EXERCISE GOAL:
Repeat, word for word, every line from the line holding "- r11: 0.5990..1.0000" through the final line of the entries below. Skip all pictures.

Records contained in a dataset
_____

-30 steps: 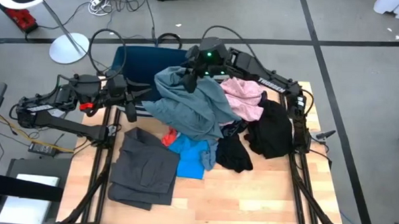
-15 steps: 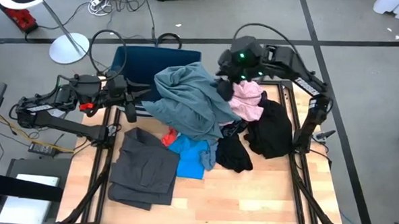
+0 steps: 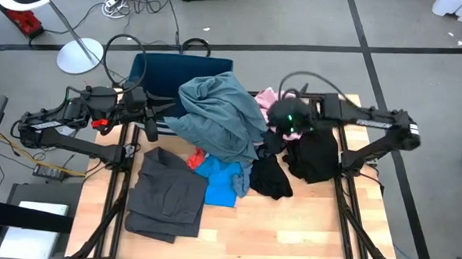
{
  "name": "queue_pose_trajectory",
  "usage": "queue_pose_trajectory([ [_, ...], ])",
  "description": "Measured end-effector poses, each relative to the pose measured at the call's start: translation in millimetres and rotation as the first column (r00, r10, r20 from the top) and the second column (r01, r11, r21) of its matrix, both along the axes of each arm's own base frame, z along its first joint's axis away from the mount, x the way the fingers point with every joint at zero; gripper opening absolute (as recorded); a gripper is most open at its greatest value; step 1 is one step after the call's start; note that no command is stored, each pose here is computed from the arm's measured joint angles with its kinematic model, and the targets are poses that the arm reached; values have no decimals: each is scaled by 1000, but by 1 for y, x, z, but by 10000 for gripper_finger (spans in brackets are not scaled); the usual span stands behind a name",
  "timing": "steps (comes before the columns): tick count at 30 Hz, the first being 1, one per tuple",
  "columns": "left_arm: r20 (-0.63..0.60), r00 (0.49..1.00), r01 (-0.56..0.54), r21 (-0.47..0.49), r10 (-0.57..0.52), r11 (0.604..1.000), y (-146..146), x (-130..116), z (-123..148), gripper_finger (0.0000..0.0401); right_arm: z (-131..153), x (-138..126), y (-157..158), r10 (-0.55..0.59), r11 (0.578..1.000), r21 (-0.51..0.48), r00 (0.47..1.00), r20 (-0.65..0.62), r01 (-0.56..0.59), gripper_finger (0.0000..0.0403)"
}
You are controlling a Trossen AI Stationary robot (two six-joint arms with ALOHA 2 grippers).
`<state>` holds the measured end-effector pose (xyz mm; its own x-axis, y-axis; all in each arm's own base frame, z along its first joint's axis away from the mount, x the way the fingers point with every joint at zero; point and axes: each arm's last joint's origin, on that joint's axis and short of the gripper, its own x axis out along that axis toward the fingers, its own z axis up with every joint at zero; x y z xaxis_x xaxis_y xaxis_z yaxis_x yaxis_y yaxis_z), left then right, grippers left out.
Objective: Sort clothes
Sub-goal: Put the blue pants into the blue laundry bin
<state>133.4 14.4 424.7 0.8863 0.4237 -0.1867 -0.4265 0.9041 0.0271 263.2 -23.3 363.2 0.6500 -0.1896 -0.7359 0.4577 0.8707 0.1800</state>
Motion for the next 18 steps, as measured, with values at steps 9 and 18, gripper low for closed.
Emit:
queue_pose_trajectory([
  [9,3,1000,-2,-7,2,1000,0,0,0,80,-104,10,13,65,997,-47,996,53,-63,246],
  [18,10,1000,-6,-29,7,1000,0,0,0,80,-145,43,-2,89,975,-219,980,179,-48,258],
])
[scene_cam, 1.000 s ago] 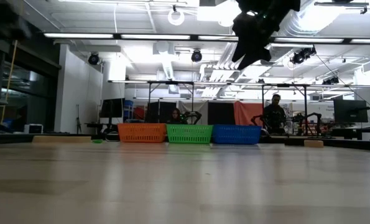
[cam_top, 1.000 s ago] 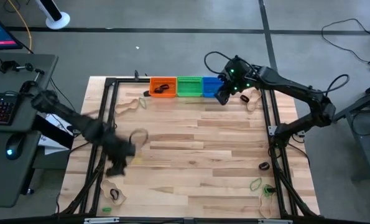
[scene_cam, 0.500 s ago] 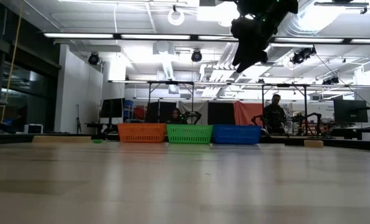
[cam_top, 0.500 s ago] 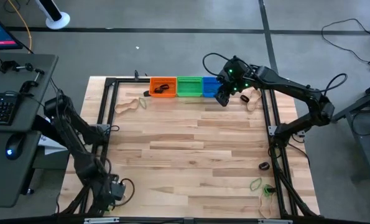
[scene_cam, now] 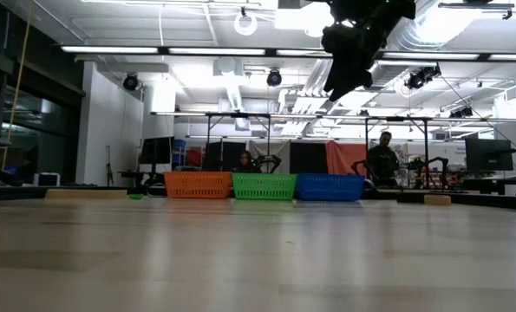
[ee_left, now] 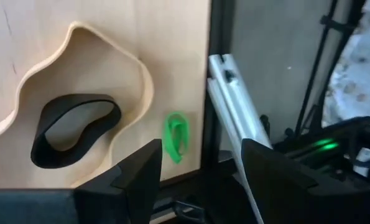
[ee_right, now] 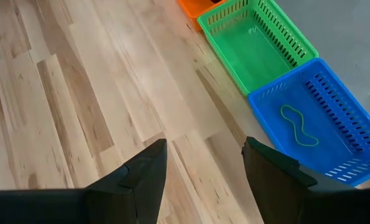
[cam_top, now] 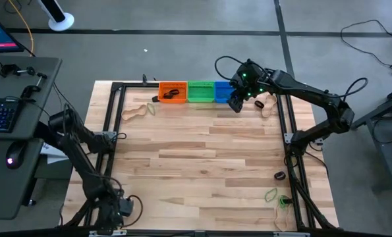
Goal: Sort rubber bands into baskets
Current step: Put the green rubber band into the blue basket
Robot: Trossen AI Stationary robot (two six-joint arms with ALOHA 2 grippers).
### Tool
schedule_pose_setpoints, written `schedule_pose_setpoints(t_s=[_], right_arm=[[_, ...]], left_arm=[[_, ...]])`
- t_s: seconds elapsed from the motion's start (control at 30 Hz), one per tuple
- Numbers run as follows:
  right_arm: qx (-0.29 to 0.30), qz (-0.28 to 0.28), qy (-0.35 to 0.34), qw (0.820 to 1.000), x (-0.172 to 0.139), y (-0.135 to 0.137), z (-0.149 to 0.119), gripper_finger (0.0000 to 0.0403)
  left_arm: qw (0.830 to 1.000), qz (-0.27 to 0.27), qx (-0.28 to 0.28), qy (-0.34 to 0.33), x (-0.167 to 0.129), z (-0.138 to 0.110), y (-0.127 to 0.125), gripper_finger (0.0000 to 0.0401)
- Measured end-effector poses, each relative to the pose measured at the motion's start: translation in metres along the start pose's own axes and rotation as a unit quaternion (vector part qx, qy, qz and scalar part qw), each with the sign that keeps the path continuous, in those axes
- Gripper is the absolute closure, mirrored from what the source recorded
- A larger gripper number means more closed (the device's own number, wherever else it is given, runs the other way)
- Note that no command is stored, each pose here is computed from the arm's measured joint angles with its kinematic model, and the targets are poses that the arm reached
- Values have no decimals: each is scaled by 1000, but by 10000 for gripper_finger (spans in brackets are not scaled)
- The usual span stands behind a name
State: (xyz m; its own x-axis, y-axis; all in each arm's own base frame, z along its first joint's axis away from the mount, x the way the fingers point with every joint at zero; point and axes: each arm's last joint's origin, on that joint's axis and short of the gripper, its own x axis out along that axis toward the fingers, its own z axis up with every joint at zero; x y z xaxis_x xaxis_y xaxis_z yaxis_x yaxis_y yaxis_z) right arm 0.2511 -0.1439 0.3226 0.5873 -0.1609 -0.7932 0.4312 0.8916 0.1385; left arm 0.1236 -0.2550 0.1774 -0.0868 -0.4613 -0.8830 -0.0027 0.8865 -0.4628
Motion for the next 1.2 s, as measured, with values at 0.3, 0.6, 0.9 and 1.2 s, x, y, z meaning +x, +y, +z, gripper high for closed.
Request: schedule_pose_setpoints(t_s=[0.3, 0.6, 0.9, 1.2], right_arm=[[2, 0, 0, 1000, 0, 0, 0, 203], [4, -3, -1, 1000, 0, 0, 0, 203], [14, -6, -2, 1000, 0, 0, 0, 203], [15, -7, -2, 1000, 0, 0, 0, 203]], left_arm=[[999, 7, -35, 19, 21, 4, 0, 188], [998, 27, -44, 40, 40, -4, 0, 188], [996, 52, -66, 42, 44, -5, 4, 188], [993, 61, -94, 29, 46, -6, 4, 244]])
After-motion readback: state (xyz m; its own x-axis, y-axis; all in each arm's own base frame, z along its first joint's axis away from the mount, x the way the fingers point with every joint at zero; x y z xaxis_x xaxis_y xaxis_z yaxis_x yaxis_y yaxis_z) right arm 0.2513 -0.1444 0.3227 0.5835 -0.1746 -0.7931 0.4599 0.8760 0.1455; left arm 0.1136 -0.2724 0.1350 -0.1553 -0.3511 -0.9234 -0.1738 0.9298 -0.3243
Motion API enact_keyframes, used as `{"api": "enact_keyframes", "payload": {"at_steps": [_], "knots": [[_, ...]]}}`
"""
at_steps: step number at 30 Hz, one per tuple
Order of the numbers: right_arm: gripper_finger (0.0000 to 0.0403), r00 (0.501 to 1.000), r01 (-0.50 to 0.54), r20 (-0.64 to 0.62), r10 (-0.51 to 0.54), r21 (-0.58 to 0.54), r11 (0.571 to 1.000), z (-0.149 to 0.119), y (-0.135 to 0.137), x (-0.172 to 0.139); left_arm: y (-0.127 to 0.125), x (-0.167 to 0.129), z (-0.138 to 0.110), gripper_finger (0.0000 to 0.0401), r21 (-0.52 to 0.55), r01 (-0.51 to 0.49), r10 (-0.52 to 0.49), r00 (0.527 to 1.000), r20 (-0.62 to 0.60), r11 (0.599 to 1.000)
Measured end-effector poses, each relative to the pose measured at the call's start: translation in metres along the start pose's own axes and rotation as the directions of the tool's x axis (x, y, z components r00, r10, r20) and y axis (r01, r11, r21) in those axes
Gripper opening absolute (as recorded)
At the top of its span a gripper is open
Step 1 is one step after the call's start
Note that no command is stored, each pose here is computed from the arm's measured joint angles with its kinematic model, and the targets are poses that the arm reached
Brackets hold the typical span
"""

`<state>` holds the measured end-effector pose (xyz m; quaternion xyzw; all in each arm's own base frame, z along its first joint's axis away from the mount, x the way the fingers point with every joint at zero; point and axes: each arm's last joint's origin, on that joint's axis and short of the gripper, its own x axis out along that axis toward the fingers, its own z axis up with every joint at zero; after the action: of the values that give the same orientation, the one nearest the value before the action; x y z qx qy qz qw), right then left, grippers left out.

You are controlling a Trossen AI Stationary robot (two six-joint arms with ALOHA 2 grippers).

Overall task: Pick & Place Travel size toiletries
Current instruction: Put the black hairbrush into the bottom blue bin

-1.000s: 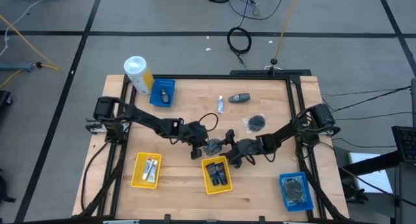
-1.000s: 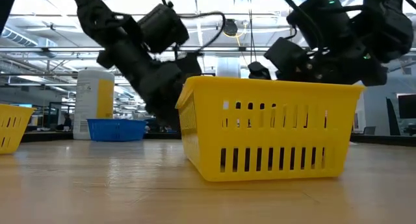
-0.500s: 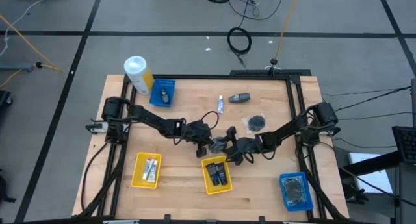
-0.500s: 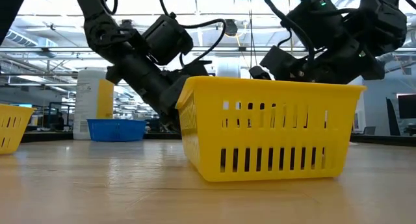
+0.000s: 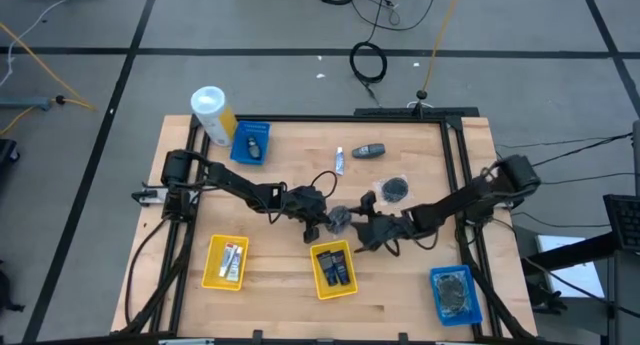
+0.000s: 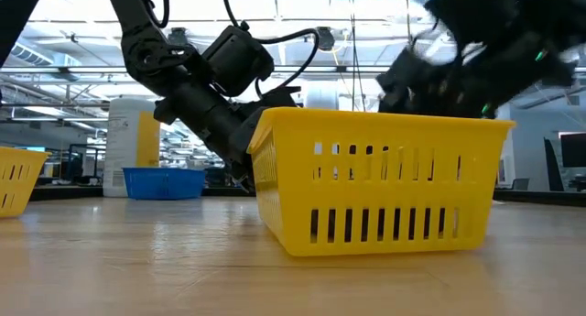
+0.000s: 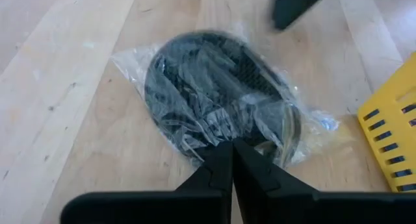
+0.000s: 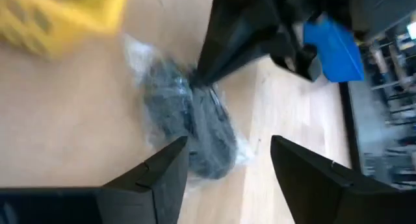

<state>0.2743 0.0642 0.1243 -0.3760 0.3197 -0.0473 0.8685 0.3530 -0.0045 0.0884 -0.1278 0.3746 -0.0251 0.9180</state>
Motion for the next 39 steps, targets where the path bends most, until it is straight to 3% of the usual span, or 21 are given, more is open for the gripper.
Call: {"api": "enact_keyframes", "payload": {"at_steps": [7, 11, 15, 19, 28, 33, 39], "knots": [[0.0236, 0.993, -0.081, -0.075, 0.088, 0.094, 0.992, -0.007, -0.001, -0.010, -0.001, 0.000, 0.001, 0.0003, -0.002, 0.006, -0.006, 1.000, 0.014, 1.000], [0.0281, 0.986, -0.142, -0.086, 0.146, 0.044, 0.989, -0.012, 0.009, -0.001, -0.001, 0.001, 0.002, 0.0013, -0.021, 0.013, -0.012, 0.999, 0.037, 1.000], [0.0304, 0.996, -0.038, -0.087, 0.029, -0.099, 0.994, -0.012, 0.015, 0.013, -0.003, 0.001, 0.005, 0.0004, -0.014, 0.054, -0.053, 0.997, 0.059, 0.998], [0.0295, 0.999, 0.029, -0.028, -0.035, -0.179, 0.983, -0.008, 0.019, 0.022, -0.004, 0.000, 0.007, 0.0008, -0.007, 0.076, -0.075, 0.993, 0.088, 0.997], [0.0243, 0.997, 0.081, 0.012, -0.080, -0.196, 0.977, -0.003, 0.016, 0.022, -0.009, 0.001, 0.010, 0.0008, -0.015, 0.096, -0.093, 0.989, 0.119, 0.995], [0.0165, 0.998, 0.014, 0.057, -0.006, -0.143, 0.990, -0.003, 0.016, 0.024, -0.013, 0.000, 0.014, 0.0027, -0.005, 0.105, -0.103, 0.983, 0.155, 0.994], [0.0059, 0.998, 0.014, 0.055, -0.008, -0.118, 0.993, -0.003, 0.016, 0.023, -0.011, -0.016, 0.029, 0.0061, -0.022, 0.110, -0.104, 0.977, 0.188, 0.994]]}}
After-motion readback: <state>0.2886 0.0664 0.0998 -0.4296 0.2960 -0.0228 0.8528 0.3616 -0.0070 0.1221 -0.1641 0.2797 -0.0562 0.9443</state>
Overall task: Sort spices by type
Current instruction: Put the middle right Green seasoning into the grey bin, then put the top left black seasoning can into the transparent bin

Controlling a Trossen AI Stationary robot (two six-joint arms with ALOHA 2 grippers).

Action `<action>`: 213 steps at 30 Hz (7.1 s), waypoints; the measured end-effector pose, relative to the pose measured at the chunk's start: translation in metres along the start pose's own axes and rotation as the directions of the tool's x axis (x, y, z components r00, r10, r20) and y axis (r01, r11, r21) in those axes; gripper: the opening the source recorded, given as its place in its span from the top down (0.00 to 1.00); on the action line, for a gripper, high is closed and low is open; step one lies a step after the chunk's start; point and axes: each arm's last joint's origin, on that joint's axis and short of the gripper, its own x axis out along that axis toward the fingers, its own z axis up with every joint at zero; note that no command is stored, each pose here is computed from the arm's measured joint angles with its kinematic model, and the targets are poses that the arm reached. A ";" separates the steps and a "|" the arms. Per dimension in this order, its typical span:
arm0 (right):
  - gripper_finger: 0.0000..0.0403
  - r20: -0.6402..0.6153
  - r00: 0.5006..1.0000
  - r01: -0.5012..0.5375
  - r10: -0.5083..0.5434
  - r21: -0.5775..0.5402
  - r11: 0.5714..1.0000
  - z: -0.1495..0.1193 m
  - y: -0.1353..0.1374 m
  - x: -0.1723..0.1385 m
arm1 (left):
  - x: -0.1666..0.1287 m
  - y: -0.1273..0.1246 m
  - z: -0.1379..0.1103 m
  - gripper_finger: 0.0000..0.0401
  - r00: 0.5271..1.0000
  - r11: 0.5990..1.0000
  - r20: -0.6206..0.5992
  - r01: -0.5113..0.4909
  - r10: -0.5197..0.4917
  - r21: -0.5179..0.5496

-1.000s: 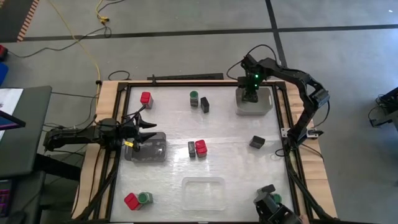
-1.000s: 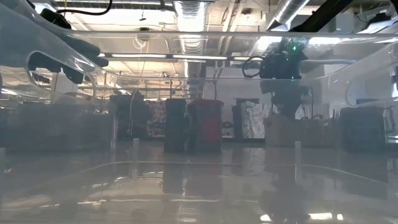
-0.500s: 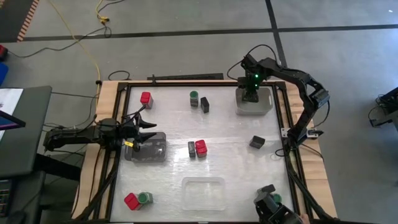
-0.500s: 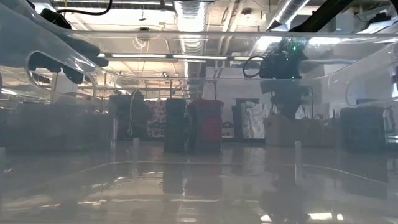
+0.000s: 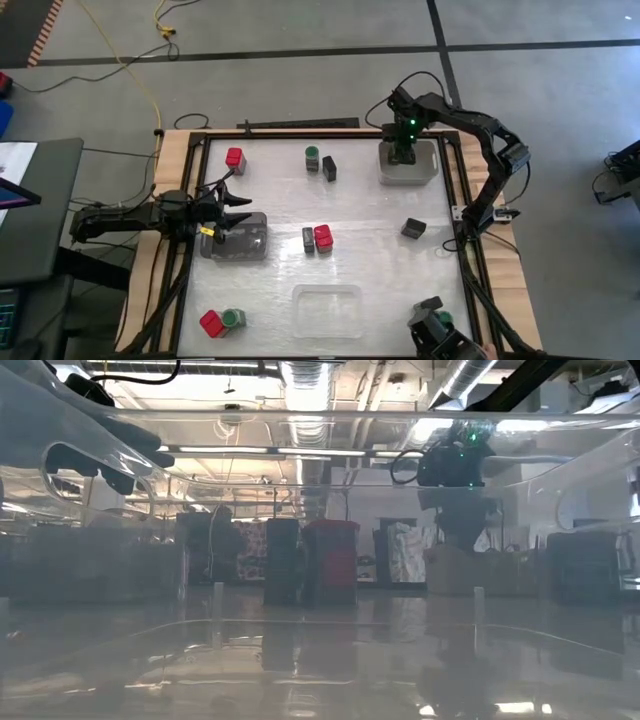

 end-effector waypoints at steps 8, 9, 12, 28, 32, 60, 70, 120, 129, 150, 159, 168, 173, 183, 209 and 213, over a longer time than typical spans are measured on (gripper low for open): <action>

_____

EXERCISE RESULT:
  - r11: 0.5990..1.0000
  - r20: -0.6206..0.5992
  - r01: -0.5113..0.4909
  - r10: -0.5197..0.4917
  - r21: -0.5179..0.5496

-1.000s: 
-1.000s: 
-0.500s: 
-0.500s: 
+0.000s: 

 end-effector waypoints at steps 8, 9, 12, 28, 32, 60, 70, 120, 129, 150, 159, 168, 173, 183, 209 and 213, over a longer time than typical spans are measured on (gripper low for open): <action>

The output returned above is complete.